MINNEAPOLIS (WCCO) — Now that it’s summer and many of us are taking some vacation time, you’d think we’d be sleeping better. However, the summer months tend to make it even harder for us to get a good night’s rest — and it’s because of what we tend to do in the evenings.
Dr. Michel Cramer-Bornemann is the director of the new HealthEast Sleep Center in Maplewood, which looks more like a hotel than a clinic. It’s where doctors can do an overnight analysis of patients who are truly struggling with sleep issues.
But for many of us, there is a lot we can do to improve our sleep on our own.

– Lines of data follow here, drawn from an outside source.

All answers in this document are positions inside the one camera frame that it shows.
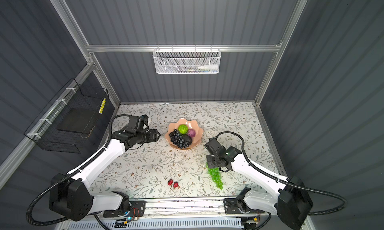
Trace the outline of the dark avocado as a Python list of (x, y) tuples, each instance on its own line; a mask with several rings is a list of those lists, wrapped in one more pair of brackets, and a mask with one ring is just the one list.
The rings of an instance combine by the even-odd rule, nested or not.
[(187, 134), (183, 134), (182, 139), (184, 144), (191, 144), (193, 142), (193, 139)]

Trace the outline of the pink faceted fruit bowl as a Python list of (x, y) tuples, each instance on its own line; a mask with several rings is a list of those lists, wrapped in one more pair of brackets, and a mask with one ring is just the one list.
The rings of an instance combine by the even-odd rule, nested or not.
[(196, 120), (181, 118), (176, 123), (170, 123), (165, 139), (170, 147), (176, 150), (189, 150), (202, 142), (204, 130)]

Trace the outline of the bright green round fruit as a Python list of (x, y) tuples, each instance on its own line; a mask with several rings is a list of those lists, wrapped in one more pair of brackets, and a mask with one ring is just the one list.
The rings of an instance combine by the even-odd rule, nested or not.
[(186, 124), (181, 124), (178, 127), (178, 131), (180, 134), (187, 134), (189, 127)]

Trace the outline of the red cherry pair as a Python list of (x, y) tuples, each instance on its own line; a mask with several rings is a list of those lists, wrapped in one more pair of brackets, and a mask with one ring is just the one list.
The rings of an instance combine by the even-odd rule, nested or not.
[(175, 190), (179, 188), (179, 183), (174, 181), (173, 179), (168, 180), (168, 186), (170, 187), (170, 190)]

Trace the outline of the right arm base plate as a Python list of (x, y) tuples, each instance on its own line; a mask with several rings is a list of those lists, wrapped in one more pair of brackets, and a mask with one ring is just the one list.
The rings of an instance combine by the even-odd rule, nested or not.
[(236, 198), (226, 198), (223, 200), (224, 203), (224, 209), (226, 215), (239, 215), (239, 214), (253, 214), (253, 215), (260, 215), (264, 214), (265, 211), (262, 210), (248, 210), (248, 211), (242, 211), (239, 209)]

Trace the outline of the green grape bunch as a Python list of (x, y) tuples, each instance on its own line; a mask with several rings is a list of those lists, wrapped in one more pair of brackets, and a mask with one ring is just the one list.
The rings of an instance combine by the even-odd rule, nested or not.
[(218, 167), (215, 168), (209, 168), (208, 164), (206, 163), (206, 167), (208, 170), (208, 174), (210, 175), (212, 181), (215, 183), (216, 187), (220, 190), (224, 189), (221, 172)]

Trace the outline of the dark purple grape bunch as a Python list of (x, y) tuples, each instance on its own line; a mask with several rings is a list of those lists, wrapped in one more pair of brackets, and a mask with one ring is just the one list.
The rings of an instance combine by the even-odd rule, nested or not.
[(183, 134), (180, 134), (177, 129), (175, 129), (174, 131), (172, 131), (169, 134), (169, 137), (171, 139), (171, 143), (179, 149), (185, 149), (192, 144), (192, 143), (191, 144), (184, 144), (183, 139), (182, 139), (182, 135)]

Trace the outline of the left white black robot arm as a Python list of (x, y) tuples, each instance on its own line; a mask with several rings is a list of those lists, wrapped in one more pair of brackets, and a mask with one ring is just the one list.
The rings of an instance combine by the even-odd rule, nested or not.
[(125, 217), (131, 212), (129, 196), (113, 191), (110, 194), (91, 194), (95, 179), (116, 158), (135, 145), (157, 142), (160, 133), (149, 128), (147, 115), (128, 115), (128, 123), (120, 130), (109, 130), (107, 142), (89, 159), (66, 175), (58, 174), (52, 179), (49, 208), (70, 220), (79, 221), (85, 216), (104, 211), (118, 211)]

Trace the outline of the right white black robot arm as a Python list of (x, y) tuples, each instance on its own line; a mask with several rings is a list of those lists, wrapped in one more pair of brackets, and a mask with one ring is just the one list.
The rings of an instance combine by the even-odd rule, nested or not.
[(227, 171), (239, 173), (266, 191), (262, 194), (251, 188), (244, 188), (236, 197), (236, 202), (230, 204), (235, 205), (235, 210), (243, 214), (261, 211), (277, 215), (287, 227), (299, 230), (313, 207), (309, 194), (286, 186), (280, 182), (287, 180), (286, 177), (249, 160), (244, 153), (245, 141), (243, 138), (240, 140), (242, 142), (240, 150), (232, 146), (225, 148), (215, 137), (210, 138), (205, 144), (209, 152), (207, 155), (209, 168), (224, 167)]

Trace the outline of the purple round fruit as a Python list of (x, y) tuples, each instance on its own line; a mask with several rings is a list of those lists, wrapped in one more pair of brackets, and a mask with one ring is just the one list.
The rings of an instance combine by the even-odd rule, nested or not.
[(191, 138), (194, 138), (196, 136), (196, 131), (194, 129), (189, 129), (187, 135)]

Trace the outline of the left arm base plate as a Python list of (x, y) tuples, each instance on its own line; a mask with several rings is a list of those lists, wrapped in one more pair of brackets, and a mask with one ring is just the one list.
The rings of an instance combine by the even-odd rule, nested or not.
[(143, 217), (146, 209), (146, 201), (129, 201), (122, 204), (117, 210), (104, 211), (104, 218)]

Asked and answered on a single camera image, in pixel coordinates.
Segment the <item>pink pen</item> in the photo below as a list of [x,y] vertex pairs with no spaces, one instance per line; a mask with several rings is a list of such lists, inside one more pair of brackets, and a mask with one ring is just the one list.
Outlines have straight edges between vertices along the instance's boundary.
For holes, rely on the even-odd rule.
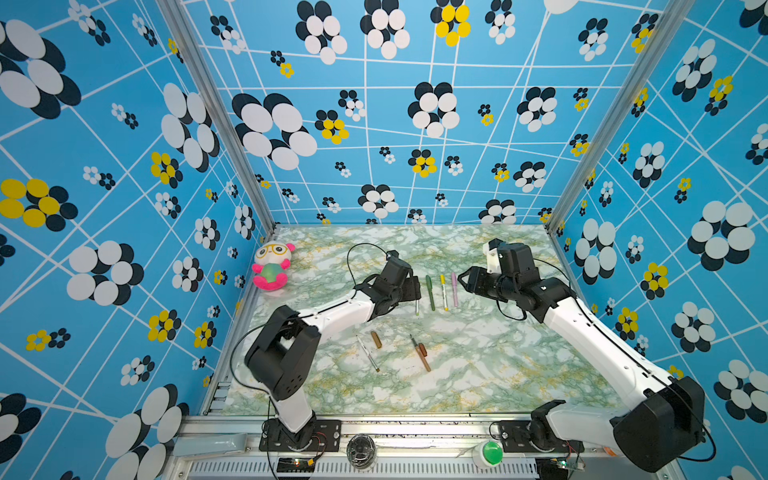
[[459,284],[458,276],[455,272],[451,273],[452,298],[454,308],[459,308]]

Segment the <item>white pen yellow end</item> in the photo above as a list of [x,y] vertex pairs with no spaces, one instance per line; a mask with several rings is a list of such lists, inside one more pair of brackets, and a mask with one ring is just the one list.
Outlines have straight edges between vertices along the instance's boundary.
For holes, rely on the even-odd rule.
[[445,275],[444,274],[440,274],[439,275],[439,280],[440,280],[440,287],[441,287],[441,294],[442,294],[443,309],[445,311],[448,311],[449,310],[449,303],[448,303],[447,282],[446,282]]

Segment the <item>dark green pen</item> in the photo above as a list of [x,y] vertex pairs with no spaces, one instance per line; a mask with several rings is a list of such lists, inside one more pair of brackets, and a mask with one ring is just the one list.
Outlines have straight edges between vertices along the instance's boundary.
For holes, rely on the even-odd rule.
[[429,275],[425,276],[425,282],[427,287],[427,295],[431,311],[436,311],[436,303],[434,298],[433,282]]

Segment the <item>brown pen cap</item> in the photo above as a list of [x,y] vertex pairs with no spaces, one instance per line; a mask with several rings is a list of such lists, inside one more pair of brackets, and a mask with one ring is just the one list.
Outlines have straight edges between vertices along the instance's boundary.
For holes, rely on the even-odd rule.
[[382,349],[382,341],[376,331],[371,331],[371,336],[377,349]]

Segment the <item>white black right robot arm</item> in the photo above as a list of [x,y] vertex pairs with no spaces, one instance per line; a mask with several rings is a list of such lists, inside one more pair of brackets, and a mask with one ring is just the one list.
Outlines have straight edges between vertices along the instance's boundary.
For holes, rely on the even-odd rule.
[[557,277],[544,278],[523,243],[499,239],[486,246],[487,264],[457,277],[469,293],[513,302],[566,340],[619,396],[622,407],[600,409],[552,400],[531,413],[529,438],[541,451],[562,442],[599,445],[655,473],[689,450],[713,440],[704,425],[705,393],[693,379],[677,379],[608,329],[574,290]]

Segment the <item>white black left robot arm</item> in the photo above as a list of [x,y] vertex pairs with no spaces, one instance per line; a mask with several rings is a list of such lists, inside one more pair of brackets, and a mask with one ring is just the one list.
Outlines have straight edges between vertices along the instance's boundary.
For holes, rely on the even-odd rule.
[[322,429],[303,385],[322,343],[420,298],[419,279],[392,250],[383,270],[356,284],[349,295],[314,310],[277,308],[244,356],[244,365],[276,410],[266,423],[267,441],[299,450],[320,437]]

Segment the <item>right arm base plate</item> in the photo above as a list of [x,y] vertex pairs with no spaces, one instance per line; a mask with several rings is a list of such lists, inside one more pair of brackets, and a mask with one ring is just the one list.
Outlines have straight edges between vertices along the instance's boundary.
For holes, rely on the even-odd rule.
[[505,453],[567,455],[584,451],[581,441],[559,439],[548,427],[531,420],[497,421],[489,427],[489,433]]

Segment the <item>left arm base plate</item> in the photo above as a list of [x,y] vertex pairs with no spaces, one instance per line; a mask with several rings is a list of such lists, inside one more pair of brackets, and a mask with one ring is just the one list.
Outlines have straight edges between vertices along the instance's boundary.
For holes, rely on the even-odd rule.
[[277,418],[263,424],[259,443],[261,452],[338,452],[342,422],[336,419],[314,419],[298,432],[289,431]]

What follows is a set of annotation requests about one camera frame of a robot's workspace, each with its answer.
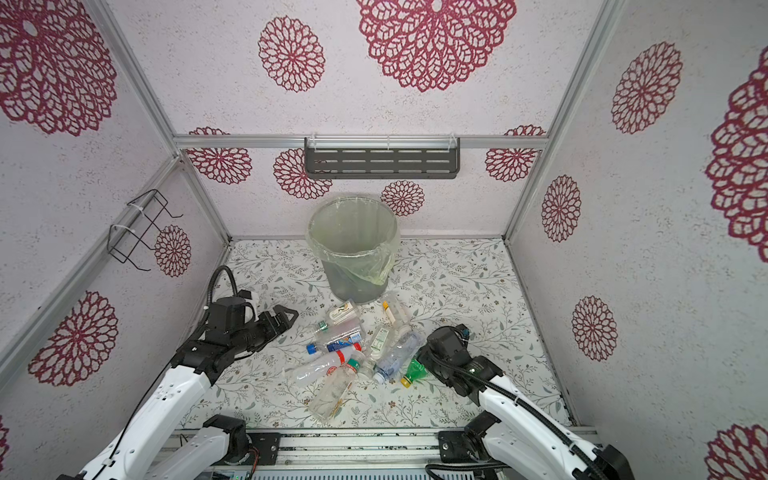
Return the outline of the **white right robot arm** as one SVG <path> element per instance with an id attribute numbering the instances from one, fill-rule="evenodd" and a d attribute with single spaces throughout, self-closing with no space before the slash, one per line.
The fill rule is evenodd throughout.
<path id="1" fill-rule="evenodd" d="M 433 331 L 416 360 L 443 385 L 471 400 L 480 413 L 461 431 L 438 434 L 438 471 L 469 471 L 495 479 L 510 469 L 525 479 L 632 479 L 628 459 L 611 445 L 598 446 L 555 421 L 531 402 L 494 362 L 468 351 L 465 325 Z"/>

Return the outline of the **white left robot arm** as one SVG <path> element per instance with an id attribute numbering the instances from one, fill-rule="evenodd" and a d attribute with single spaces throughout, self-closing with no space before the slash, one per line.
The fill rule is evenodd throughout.
<path id="1" fill-rule="evenodd" d="M 203 339 L 194 334 L 170 360 L 155 391 L 131 415 L 123 431 L 86 464 L 77 479 L 186 479 L 219 462 L 239 461 L 248 453 L 245 423 L 216 415 L 171 457 L 151 464 L 185 413 L 234 362 L 261 351 L 288 331 L 299 313 L 282 305 L 255 314 L 244 293 L 213 302 Z"/>

Cramer-Bornemann pointed out that summer is a time when we have our windows open, so we hear the activity out on the neighborhood streets. We also have fans going or the air conditioning coming off and on, also creating noise.
There are those cookouts in the backyard, where we tend to eat later in the evening and drink some type of alcoholic beverage.
If you tend to wake up in the middle of the night, sleep experts suggest avoiding stimulating brain activity.
First, stop looking at the clock. Block your view of it. Otherwise, you end up doing math to figure out how many hours of sleep you have left and that stimulates brain activity.
“Though we have a tendency to look at the clock, what we want to do is remove behaviors associated with negative reinforcement — the clock being a prime example of that. We want to remove it from the bedroom or only use it to awaken us during the day,” Cramer-Bornemann said.
Also, if you are tossing and turning for more than 15 minutes, get up and go to another room to do something quiet, like reading. You can even watch a little TV as long as it is something that is mellow.
But you shouldn’t get on your computer or do chores, like pay bills.
What should we do about noise or the light coming in from outside? For the sunlight, you can keep an eye mask by your bedside. For the noise, doctors recommend ear plugs.
“The idea there is that you want to minimize the bed with a negative experience. The bed should really only be associated with positive experience. Either good consolidate sleep or positive experience of intimacy,” Cramer-Bornemann said.